Hacker News new | ask | show | jobs
by nicarus1984 4563 days ago
It's not entirely clear from that entry whether he worked directly for the CIA or through a subcontractor - which, I think, is a distinguishing point Nrsolis was trying to make. Any other sources that indicate he worked directly for the CIA?
3 comments

One of the news articles the Wikipedia article cites [1] refers to Snowden explicitly as a "former CIA employee."

[1] http://articles.chicagotribune.com/2013-06-09/news/chi-nsa-p...

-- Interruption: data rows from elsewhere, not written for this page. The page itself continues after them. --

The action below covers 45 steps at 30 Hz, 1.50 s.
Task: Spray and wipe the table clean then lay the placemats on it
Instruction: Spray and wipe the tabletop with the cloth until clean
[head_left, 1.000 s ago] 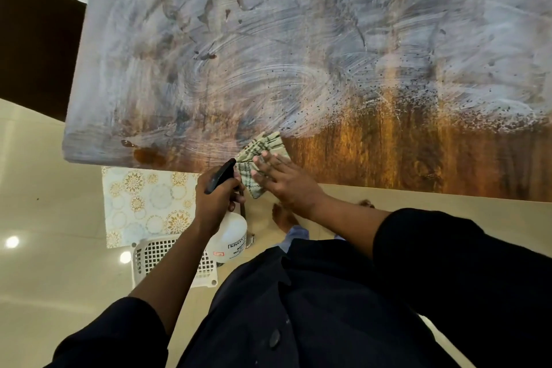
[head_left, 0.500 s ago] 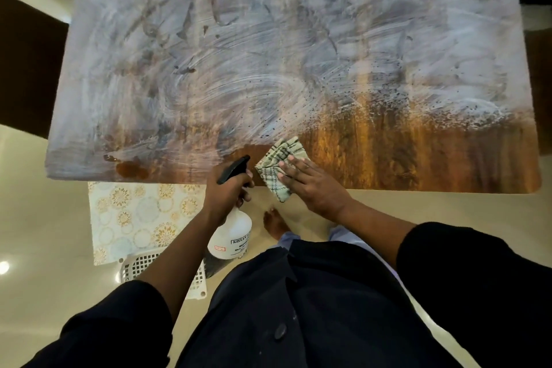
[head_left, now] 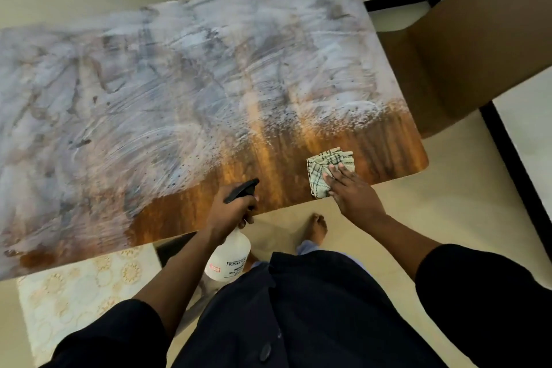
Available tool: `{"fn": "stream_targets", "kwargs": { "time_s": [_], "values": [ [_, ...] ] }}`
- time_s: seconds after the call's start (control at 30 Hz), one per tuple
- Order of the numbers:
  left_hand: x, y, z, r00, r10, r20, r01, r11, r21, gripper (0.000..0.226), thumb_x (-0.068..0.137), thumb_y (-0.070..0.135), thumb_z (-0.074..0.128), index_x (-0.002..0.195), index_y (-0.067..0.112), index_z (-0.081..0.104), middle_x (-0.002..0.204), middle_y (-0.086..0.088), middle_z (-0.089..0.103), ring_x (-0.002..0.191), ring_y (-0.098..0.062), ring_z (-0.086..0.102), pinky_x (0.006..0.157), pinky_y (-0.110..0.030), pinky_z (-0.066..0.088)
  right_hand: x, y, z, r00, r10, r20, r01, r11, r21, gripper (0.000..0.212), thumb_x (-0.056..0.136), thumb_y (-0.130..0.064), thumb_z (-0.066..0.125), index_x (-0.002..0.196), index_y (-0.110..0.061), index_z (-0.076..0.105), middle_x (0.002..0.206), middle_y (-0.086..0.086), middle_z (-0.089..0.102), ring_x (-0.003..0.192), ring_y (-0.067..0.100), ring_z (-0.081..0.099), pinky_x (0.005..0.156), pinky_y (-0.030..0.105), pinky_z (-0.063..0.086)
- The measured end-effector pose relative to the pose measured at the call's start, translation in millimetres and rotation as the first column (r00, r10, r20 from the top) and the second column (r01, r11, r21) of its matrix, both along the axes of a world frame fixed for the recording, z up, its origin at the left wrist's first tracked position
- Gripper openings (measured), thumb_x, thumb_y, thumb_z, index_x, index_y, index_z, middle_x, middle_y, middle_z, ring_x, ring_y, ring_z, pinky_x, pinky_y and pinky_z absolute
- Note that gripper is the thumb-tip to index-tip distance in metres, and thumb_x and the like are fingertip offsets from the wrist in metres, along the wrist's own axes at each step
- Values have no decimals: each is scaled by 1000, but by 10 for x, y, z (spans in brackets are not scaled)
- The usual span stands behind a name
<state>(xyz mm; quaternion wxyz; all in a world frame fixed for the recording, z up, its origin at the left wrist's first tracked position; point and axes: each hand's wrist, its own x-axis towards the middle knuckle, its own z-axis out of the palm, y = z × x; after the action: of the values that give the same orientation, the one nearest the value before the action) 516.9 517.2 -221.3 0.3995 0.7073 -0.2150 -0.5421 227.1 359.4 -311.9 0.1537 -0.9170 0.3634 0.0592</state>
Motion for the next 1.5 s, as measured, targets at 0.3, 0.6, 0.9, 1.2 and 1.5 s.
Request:
{"fn": "stream_targets", "kwargs": {
  "time_s": [0.3, 0.6, 0.9, 1.2, 1.5],
  "values": [
    [-799, -744, 17, 994, -103, 28, 103, 994, 31, 28, 79, 17, 68, 96, -5, 70, 74, -22, 63, 49, -26, 59, 42, -27, 39, -882, -661, 78, 939, -343, 17, 342, 939, 26, 50, 97, -22, 65, 145, -11, 55, 155, 13, 47, 148, 32, 37, 118, 43, 32],
    [-1156, -1235, 30, 985, -151, 86, 144, 986, 78, 27, 77, 20, 68, 92, -3, 72, 73, -24, 68, 53, -28, 60, 47, -29, 45, -661, -626, 231, 924, -383, -14, 383, 924, 22, 54, 101, -44, 49, 146, -15, 52, 159, 15, 39, 150, 36, 30, 121, 51, 25],
    [-1142, -1554, 67, 966, -235, 111, 226, 970, 89, 16, 87, 6, 65, 96, -7, 67, 83, -32, 68, 55, -27, 61, 47, -28, 48, -524, -531, 197, 892, -441, -95, 449, 890, 84, 57, 105, -45, 41, 157, -25, 31, 168, 12, 18, 155, 39, 11, 123, 54, 12],
    [-996, -1809, 60, 943, -315, 105, 307, 948, 83, 9, 94, 1, 61, 96, 1, 69, 70, -16, 69, 53, -29, 62, 49, -32, 48, -435, -567, 162, 838, -530, -131, 544, 832, 113, 70, 104, -51, 39, 162, -26, 7, 170, 15, -3, 155, 39, -10, 125, 51, -5],
    [-951, -2180, 33, 963, -199, 182, 175, 975, 139, 17, 92, 10, 64, 92, -7, 67, 67, -16, 65, 52, -27, 65, 55, -36, 50, -415, -677, -8, 816, -547, -187, 570, 815, 104, 87, 96, -74, 15, 160, -25, -18, 164, 8, -33, 149, 30, -34, 123, 49, -16]
  ]
}}
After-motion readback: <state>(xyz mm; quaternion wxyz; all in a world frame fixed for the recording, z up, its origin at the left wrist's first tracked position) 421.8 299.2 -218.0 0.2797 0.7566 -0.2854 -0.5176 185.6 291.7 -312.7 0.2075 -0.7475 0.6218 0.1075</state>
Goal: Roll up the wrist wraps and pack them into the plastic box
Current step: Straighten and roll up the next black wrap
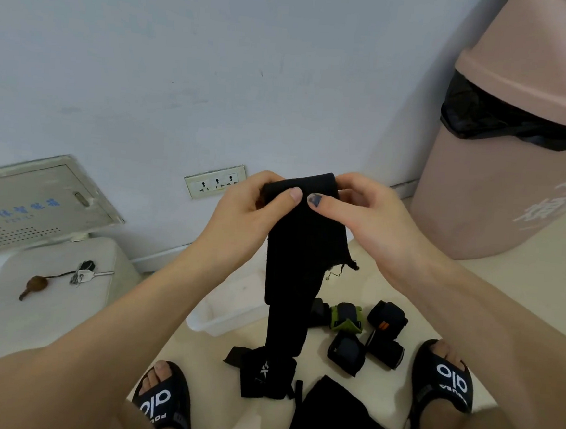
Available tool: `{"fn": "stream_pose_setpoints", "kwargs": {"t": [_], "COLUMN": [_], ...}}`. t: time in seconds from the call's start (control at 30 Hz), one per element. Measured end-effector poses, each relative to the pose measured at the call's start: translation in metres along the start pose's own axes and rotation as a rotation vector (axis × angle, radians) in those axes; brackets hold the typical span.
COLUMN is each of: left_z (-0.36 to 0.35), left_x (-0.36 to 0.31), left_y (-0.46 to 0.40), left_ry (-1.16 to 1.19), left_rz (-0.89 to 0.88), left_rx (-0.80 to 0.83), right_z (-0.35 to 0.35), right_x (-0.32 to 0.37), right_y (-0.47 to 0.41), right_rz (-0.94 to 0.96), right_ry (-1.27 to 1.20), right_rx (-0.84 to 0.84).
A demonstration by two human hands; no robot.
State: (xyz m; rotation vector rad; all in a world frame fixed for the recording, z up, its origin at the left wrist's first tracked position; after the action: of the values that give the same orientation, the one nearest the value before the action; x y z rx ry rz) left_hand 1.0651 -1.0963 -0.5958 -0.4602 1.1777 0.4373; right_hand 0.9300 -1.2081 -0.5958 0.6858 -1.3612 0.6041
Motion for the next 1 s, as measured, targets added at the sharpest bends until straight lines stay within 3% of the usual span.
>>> {"fn": "stream_pose_setpoints", "kwargs": {"t": [0.17, 0.43, 0.67, 1.0], "left_z": [-0.004, -0.014, -0.025, -0.014], "left_x": [0.007, 0.009, 0.011, 0.002], "left_y": [0.0, 0.007, 0.01, -0.011], "left_ry": [0.201, 0.213, 0.371, 0.355], "left_rz": [0.116, 0.205, 0.3, 0.215], "left_rx": [-0.047, -0.134, -0.08, -0.056], "right_z": [-0.002, -0.02, -0.022, -0.018], "right_x": [-0.003, -0.011, -0.011, -0.006], "right_y": [-0.001, 0.004, 0.005, -0.013], "right_rz": [0.013, -0.014, -0.018, -0.052], "right_ry": [-0.017, 0.044, 0.023, -0.119], "right_rx": [-0.009, 0.048, -0.069, -0.04]}}
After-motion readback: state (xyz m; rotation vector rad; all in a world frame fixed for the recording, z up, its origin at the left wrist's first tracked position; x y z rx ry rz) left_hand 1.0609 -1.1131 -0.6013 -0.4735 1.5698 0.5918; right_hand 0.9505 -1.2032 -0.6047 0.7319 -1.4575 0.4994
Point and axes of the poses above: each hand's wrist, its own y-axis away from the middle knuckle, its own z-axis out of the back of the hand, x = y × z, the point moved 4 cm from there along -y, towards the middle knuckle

However, he says he worked as a systems administrator, which I don't think is a "CIA agent" - I believe (although I'm not 100% certain) that "agent" refers specifically to a spy.

You're mostly correct.

The CIA doesn't have "agents", it has "officers". And they are mainly involved with recruiting and running sources of information, mainly foreign.

The context is the use of 'CIA agent' in the linked article. Is that label true enough to be used in a news account? Most would say it is, if by no other reason than Snowden's own description of his work, as corroborated by other sources. The NYTimes has also described Snowden as an "ex-CIA worker" in headlines:

http://www.nytimes.com/2013/06/10/us/former-cia-worker-says-...

So what if technically Snowden was on someone else's payroll – that's how a lot of work for government agencies, covert or not, is done. And, lots of 'agents' for intelligence outfits are actually on other payrolls – often that's the whole point, serving multiple masters ambiguously! A journalist who cuts through the layers and describes the real supervisory relationship is doing their job, not carelessly getting things wrong (as alleged by Nrsolis).

I disagree.

I've worked for the government. We all understand the difference between employee/officer/agent/contractor.

For one thing, there are different rules and regulations. You are legally responsible as an agent in a way you aren't as an officer. Same for employee vs contractor.

The CIA is not the same thing you see in the movies. Don't get your information from Hollywood.

The use of the word "agent" has a very specific meaning within the context of government employment. It denotes a certain level of accountability and vetting that indicates that the person serves as a representative of the government within the duties they are assigned.

For example, the FBI has "special agents".

A little research goes a long way and this article doesn't even have a byline. Blogger or journalist? Who can tell anymore.